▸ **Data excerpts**
+-------+

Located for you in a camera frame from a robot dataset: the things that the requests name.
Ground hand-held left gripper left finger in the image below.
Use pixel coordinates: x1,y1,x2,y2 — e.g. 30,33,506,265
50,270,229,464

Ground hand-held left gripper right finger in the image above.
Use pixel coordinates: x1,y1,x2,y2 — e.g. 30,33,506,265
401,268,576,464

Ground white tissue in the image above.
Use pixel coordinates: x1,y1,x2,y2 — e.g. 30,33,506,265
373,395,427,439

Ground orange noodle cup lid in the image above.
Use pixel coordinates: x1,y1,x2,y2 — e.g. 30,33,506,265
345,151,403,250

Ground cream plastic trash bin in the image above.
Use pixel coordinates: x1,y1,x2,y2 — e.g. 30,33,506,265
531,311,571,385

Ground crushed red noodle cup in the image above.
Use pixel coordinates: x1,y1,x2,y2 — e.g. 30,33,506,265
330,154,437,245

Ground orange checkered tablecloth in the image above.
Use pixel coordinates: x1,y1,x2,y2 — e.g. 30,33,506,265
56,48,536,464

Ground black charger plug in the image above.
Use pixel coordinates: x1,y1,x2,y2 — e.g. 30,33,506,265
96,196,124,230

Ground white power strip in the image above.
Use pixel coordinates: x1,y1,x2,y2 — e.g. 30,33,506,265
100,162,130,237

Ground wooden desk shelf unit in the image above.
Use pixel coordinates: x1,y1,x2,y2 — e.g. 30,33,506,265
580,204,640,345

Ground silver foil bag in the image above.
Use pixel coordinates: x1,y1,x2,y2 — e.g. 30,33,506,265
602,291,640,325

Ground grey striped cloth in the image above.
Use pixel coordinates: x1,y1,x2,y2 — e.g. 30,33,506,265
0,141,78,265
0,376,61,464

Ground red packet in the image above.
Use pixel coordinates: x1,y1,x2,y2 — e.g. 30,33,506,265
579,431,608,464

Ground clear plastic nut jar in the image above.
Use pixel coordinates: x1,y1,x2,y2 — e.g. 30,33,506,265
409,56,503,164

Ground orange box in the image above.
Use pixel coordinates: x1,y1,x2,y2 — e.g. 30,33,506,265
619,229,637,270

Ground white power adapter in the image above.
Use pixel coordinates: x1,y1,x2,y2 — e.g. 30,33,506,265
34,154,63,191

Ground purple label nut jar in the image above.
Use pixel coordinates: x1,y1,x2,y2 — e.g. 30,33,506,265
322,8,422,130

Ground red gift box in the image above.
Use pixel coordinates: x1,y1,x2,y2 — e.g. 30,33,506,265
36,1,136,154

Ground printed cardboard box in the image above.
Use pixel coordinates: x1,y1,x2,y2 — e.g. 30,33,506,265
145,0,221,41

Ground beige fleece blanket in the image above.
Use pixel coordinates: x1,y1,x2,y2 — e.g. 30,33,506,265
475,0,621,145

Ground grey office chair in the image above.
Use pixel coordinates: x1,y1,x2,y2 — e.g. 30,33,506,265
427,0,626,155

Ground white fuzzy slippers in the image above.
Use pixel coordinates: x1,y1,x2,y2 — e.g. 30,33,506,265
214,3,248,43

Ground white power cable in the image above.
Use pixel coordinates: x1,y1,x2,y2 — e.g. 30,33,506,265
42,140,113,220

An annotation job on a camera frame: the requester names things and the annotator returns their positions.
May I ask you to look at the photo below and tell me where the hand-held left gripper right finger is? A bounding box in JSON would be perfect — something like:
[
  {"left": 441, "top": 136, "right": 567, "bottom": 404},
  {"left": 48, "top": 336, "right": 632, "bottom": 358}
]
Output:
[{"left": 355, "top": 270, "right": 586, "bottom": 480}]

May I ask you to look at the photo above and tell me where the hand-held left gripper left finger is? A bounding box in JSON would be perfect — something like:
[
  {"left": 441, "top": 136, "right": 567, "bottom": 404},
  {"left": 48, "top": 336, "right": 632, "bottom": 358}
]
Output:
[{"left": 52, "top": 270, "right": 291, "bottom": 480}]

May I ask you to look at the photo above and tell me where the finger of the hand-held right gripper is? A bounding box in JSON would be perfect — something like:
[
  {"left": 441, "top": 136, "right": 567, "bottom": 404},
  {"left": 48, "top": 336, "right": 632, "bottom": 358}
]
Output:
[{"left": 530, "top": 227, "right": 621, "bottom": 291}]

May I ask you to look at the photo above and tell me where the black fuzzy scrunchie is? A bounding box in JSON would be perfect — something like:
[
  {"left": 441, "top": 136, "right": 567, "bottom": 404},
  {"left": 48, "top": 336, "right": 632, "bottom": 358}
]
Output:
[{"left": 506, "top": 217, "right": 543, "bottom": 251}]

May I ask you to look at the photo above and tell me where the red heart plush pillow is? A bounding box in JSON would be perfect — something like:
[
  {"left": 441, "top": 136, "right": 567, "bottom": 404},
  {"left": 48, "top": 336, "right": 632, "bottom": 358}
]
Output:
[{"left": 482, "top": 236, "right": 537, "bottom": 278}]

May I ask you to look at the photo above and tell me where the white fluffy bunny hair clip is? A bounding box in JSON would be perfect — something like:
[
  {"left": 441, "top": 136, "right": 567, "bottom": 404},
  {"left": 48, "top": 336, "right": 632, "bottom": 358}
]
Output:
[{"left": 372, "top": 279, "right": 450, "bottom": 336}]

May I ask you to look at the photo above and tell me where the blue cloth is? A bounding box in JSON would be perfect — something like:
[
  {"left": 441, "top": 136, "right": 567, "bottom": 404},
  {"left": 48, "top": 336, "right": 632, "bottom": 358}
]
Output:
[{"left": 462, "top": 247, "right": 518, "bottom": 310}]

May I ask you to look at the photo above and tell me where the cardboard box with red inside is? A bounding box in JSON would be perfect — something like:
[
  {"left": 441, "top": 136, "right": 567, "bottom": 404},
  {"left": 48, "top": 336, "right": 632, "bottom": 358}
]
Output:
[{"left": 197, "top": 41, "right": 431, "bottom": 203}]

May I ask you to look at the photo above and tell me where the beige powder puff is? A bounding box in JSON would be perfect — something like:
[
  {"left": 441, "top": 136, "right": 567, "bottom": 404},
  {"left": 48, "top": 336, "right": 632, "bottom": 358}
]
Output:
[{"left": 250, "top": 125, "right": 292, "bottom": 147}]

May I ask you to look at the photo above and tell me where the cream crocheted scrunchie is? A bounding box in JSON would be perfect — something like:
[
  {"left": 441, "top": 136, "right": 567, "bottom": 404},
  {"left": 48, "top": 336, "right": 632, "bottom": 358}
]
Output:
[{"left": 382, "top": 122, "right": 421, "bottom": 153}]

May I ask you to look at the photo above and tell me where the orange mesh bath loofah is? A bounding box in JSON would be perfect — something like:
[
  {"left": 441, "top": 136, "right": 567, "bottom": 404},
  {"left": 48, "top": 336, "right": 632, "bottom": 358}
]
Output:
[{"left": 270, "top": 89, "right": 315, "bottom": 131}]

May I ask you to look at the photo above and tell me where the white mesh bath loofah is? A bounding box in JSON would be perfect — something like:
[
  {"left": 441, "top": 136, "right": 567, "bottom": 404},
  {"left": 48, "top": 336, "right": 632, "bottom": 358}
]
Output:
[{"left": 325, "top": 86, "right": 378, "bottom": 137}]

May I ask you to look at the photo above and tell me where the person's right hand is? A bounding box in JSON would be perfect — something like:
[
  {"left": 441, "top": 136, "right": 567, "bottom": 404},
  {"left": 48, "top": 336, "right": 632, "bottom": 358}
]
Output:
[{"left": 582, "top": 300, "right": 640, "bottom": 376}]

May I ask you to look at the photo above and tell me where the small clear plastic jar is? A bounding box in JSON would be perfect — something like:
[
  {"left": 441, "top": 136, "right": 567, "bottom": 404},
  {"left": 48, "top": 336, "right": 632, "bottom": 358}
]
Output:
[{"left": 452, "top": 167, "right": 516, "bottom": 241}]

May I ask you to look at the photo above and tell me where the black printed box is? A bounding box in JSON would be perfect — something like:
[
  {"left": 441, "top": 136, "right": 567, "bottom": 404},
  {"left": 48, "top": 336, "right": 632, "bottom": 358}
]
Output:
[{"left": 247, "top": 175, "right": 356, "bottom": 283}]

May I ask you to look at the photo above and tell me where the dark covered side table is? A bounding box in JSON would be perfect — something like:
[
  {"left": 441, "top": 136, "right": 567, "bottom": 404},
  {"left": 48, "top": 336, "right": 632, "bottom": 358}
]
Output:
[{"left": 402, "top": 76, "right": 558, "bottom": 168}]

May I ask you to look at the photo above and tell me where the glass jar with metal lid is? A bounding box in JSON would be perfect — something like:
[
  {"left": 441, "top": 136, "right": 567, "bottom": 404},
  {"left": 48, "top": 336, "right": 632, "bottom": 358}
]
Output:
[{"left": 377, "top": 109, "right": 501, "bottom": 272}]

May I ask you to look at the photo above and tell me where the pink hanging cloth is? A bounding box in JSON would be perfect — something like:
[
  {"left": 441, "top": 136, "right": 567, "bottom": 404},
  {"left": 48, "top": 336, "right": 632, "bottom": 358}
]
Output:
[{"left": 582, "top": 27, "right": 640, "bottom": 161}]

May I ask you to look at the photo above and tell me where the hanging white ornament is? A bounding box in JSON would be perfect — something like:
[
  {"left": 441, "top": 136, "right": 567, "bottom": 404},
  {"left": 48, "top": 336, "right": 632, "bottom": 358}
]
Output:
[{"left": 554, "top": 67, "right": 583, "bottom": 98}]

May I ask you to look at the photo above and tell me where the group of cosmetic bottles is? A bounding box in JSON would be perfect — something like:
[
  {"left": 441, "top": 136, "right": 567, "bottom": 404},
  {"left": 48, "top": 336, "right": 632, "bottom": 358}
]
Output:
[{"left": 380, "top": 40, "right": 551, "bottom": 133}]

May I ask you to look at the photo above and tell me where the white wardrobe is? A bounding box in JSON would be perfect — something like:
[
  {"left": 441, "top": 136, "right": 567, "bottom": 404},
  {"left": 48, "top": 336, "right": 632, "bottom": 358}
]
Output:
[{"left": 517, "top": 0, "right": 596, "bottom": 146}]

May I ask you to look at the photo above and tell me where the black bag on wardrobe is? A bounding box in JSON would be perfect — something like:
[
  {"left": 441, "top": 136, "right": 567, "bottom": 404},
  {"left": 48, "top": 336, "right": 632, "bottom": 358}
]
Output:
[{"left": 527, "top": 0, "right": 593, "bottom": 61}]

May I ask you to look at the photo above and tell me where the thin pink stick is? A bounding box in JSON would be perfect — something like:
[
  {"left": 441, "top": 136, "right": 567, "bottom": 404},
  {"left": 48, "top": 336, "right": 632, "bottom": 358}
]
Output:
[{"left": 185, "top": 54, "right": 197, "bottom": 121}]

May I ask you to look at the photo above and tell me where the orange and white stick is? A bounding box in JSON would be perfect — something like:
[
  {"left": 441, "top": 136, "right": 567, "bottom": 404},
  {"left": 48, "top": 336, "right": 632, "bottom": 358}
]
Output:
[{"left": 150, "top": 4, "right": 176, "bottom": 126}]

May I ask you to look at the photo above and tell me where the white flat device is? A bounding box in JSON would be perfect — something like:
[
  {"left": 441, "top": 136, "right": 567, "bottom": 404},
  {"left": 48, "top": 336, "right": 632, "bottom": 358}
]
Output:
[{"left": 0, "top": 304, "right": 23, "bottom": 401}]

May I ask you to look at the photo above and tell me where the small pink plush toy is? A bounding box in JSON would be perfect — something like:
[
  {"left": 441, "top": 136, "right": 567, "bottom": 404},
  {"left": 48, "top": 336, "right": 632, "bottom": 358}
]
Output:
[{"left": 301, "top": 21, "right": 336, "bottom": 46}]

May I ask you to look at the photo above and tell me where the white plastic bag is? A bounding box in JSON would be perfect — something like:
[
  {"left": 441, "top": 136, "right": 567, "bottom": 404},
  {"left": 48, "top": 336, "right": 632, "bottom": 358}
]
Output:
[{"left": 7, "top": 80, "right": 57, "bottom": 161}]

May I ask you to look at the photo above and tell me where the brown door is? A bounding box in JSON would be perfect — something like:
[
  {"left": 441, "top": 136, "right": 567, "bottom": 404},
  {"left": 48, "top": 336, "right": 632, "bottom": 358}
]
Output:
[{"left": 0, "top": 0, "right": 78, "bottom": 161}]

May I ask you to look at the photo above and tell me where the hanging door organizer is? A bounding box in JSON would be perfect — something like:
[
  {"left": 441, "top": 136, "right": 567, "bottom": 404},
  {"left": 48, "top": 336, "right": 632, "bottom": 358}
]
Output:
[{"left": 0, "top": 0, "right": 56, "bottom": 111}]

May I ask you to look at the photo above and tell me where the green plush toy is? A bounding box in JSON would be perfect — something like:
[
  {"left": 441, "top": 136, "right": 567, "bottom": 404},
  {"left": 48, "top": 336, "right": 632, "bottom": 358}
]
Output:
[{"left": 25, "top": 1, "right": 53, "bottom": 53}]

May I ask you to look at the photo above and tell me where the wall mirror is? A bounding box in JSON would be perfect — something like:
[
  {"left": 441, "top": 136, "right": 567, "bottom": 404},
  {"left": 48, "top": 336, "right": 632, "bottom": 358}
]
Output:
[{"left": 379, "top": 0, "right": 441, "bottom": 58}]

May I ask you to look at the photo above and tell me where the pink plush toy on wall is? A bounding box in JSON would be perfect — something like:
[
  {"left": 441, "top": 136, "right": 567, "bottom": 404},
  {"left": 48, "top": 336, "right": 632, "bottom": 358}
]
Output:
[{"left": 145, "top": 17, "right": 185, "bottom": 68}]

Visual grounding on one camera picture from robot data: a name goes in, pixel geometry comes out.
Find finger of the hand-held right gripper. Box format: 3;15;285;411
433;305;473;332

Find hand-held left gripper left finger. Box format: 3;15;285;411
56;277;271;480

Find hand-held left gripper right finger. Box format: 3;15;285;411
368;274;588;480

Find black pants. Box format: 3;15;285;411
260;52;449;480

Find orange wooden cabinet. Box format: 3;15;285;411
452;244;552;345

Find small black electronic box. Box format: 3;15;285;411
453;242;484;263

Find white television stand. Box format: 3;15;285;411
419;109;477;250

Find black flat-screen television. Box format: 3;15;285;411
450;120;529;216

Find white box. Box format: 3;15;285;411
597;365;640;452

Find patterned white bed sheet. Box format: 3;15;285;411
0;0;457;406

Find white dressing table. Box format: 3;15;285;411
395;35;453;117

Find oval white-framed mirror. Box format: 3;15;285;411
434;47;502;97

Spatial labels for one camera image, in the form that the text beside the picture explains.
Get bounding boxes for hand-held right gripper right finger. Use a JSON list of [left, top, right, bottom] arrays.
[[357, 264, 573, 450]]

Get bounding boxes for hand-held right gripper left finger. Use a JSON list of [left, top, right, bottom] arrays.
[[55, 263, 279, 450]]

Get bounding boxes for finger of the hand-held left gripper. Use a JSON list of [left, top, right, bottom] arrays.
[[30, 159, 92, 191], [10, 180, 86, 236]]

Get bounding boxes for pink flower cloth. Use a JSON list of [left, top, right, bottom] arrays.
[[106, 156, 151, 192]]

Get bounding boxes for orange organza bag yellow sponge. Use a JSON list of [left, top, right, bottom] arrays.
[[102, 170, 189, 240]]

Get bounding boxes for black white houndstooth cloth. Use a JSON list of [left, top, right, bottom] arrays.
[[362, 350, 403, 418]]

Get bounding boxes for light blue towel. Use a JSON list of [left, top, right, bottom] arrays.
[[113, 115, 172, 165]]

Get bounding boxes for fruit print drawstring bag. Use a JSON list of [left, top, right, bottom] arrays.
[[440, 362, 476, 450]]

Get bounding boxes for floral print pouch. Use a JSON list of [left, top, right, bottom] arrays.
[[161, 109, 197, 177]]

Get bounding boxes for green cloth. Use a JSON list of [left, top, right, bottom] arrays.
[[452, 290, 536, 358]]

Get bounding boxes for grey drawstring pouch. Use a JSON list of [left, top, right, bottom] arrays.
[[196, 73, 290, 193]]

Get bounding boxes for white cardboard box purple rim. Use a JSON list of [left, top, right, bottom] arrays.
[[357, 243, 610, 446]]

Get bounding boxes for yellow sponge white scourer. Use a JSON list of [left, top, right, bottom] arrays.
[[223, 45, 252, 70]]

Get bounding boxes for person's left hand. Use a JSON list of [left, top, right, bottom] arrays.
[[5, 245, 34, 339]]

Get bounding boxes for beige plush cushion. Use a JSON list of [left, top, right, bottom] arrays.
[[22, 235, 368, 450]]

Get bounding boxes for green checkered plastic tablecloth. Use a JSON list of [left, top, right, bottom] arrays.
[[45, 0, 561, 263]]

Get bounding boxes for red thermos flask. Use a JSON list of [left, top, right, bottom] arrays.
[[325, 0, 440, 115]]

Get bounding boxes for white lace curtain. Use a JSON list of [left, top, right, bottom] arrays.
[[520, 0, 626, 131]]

+-------+

Where a line of the data holds "fuzzy", show that line.

Ground white fuzzy slippers in the image above.
May I ask you to look at the photo above and tell me where the black fuzzy scrunchie is? A bounding box in JSON would be perfect — something like:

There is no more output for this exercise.